The problem
Where does the string "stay" occur in the records? Copy each line that holds it.

(Items listed in a dataset)
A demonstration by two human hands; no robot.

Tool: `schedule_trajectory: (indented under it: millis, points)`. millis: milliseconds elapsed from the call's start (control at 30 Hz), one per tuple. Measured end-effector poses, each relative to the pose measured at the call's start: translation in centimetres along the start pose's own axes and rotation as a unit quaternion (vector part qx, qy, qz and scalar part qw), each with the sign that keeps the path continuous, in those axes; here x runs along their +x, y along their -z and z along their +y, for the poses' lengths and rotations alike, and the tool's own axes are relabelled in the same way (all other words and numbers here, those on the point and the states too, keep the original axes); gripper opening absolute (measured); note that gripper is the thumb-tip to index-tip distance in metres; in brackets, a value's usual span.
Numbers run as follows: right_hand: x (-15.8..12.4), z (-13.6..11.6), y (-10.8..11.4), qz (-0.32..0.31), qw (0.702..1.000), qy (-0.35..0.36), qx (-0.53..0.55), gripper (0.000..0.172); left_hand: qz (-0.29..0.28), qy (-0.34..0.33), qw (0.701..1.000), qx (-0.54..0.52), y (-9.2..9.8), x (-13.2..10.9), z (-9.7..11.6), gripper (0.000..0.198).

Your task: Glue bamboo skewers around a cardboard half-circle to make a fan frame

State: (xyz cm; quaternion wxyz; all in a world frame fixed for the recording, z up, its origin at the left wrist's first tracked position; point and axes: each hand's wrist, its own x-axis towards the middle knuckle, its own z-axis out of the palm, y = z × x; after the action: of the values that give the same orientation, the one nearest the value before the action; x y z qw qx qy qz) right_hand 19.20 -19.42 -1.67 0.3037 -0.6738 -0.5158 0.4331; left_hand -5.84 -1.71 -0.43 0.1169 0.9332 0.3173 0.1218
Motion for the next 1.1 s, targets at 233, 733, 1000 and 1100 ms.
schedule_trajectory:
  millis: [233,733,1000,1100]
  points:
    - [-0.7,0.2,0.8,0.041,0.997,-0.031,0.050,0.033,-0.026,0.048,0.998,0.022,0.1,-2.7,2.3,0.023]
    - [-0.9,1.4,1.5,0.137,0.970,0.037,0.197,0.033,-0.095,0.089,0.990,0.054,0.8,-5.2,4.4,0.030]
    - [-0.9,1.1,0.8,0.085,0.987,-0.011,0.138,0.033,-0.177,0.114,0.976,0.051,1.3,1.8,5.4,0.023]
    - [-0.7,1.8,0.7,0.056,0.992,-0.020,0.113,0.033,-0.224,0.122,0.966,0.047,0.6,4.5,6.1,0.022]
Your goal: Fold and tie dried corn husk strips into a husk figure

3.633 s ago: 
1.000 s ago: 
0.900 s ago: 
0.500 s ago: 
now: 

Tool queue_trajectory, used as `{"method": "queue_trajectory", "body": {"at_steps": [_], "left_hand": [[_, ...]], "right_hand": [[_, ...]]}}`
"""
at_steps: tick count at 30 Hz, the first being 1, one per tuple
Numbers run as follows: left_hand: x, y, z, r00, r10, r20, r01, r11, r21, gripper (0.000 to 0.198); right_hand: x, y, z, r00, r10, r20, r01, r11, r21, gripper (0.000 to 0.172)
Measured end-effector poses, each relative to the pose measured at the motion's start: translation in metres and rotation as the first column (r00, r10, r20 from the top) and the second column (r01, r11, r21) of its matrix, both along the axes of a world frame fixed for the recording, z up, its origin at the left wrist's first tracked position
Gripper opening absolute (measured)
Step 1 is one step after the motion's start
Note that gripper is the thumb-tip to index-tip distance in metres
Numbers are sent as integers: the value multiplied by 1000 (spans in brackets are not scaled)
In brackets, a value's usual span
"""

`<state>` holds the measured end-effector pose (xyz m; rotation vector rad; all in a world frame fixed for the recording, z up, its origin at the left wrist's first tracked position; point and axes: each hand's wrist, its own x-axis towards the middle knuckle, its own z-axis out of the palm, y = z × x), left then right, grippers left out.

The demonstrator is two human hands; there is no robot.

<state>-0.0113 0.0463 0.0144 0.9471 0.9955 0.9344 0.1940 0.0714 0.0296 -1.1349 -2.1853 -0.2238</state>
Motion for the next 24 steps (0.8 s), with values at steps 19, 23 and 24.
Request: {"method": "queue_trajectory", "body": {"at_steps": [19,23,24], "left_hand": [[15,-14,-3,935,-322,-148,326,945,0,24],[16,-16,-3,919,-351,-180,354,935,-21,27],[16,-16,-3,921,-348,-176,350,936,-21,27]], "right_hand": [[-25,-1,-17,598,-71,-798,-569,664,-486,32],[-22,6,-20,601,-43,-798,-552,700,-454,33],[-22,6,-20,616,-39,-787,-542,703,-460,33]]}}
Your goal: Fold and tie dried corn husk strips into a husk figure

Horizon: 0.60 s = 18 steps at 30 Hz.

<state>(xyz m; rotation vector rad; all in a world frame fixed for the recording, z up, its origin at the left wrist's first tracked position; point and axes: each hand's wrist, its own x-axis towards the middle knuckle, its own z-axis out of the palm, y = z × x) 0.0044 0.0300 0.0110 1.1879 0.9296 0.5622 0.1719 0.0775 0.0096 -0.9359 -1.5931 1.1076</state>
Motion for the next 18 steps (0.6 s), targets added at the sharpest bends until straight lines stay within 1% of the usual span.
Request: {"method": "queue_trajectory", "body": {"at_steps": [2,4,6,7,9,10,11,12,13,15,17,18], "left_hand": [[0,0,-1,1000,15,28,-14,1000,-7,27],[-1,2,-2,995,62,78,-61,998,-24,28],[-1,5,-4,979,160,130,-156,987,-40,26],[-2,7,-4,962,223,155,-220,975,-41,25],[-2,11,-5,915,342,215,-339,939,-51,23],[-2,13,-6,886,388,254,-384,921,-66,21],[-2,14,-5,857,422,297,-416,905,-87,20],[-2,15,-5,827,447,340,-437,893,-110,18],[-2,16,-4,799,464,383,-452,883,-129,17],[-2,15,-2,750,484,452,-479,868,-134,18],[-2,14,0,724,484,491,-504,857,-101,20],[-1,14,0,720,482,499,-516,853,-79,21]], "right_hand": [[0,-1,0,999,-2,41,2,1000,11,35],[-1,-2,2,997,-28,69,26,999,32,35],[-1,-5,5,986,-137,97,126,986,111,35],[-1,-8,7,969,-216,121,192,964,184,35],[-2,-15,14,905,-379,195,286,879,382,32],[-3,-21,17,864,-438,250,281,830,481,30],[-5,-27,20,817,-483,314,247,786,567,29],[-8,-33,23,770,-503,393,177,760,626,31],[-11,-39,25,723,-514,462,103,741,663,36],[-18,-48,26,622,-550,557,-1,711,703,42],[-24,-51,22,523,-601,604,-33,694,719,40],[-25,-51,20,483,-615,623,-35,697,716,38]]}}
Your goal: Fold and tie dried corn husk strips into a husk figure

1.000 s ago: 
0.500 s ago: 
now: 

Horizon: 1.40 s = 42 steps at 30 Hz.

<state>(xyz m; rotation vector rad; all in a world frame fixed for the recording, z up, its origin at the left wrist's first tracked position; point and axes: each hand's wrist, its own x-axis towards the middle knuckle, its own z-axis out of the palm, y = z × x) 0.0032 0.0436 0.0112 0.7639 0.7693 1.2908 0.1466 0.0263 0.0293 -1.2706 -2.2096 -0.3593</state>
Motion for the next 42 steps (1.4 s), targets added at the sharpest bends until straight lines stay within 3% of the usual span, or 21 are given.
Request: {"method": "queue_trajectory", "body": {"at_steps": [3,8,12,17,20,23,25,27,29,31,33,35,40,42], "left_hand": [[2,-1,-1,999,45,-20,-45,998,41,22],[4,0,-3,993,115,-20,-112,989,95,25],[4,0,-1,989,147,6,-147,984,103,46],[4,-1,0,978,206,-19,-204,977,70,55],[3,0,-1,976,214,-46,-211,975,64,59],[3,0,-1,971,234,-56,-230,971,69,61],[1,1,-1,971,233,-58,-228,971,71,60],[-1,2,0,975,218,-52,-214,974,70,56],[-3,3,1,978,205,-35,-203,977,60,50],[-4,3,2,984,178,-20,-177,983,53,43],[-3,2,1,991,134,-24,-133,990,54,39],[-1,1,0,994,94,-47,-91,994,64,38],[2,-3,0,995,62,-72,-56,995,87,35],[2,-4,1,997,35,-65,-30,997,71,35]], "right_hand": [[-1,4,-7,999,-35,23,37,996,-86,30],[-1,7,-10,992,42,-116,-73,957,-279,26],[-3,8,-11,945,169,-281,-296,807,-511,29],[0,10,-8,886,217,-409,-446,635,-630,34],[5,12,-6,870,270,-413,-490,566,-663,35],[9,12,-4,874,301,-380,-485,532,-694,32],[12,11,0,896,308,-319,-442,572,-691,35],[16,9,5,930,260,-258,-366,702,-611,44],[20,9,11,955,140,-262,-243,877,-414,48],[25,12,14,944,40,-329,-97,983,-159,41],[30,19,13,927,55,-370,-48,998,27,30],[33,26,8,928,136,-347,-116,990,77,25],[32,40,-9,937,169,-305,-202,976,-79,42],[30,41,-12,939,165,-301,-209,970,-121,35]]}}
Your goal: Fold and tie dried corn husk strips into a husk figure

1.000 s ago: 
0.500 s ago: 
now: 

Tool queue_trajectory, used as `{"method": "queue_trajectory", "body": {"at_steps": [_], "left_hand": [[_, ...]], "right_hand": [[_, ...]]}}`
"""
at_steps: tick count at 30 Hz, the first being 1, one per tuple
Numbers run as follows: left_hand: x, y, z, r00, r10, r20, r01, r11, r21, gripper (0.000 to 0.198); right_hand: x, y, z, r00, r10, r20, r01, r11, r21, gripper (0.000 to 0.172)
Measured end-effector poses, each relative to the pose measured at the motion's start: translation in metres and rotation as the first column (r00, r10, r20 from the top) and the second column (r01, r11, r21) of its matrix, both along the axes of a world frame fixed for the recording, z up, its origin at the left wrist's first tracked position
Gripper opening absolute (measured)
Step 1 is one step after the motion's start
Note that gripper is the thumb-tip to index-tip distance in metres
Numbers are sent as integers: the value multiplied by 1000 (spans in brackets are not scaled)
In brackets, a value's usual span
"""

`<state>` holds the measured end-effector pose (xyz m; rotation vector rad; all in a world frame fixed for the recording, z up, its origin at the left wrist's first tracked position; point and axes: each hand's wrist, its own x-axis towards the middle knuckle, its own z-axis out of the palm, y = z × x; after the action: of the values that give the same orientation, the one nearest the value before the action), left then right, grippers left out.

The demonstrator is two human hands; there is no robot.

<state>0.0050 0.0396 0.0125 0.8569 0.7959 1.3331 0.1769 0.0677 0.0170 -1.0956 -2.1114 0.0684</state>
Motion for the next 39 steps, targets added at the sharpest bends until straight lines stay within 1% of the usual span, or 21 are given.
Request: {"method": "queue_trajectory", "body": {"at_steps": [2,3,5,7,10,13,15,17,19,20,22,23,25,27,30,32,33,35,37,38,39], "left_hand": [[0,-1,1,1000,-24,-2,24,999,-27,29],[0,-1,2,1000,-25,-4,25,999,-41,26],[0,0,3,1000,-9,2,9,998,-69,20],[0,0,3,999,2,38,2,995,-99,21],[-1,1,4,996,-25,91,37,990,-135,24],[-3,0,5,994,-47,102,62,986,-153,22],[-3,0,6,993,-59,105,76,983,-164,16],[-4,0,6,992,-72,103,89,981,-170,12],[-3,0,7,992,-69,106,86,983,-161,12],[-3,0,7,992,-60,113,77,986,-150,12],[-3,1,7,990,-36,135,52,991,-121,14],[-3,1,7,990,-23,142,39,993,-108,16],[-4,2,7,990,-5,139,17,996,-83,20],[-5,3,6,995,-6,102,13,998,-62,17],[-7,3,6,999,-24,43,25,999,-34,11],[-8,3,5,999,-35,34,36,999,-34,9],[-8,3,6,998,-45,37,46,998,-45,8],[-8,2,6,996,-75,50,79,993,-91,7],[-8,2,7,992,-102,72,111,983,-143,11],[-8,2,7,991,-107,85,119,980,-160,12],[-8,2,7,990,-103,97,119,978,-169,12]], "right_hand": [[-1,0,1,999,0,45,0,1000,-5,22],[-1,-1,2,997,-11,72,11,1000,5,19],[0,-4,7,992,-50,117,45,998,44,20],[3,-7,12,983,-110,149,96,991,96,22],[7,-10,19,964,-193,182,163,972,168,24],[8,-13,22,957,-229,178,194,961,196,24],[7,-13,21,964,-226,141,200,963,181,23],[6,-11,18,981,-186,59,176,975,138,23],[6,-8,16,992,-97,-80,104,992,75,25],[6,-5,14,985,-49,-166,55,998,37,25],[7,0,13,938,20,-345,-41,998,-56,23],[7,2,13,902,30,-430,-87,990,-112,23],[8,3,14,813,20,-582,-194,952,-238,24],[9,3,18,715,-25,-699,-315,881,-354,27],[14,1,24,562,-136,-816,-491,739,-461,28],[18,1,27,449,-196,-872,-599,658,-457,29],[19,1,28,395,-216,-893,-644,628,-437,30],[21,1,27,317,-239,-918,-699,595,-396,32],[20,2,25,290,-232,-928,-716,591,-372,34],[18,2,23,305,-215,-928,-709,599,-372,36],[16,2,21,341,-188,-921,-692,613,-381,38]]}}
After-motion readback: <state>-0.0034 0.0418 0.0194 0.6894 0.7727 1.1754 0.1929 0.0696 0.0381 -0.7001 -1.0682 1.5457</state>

Written solution
Motion for the next 18 steps (0.6 s), targets added at the sharpest bends until straight lines stay within 1% of the usual span.
Motion for the next 42 steps (1.4 s), targets added at the sharpest bends until straight lines stay within 3% of the usual span, or 21 are given.
Motion for the next 39 steps, targets added at the sharpest bends until straight lines stay within 1% of the usual span, or 21 are given.

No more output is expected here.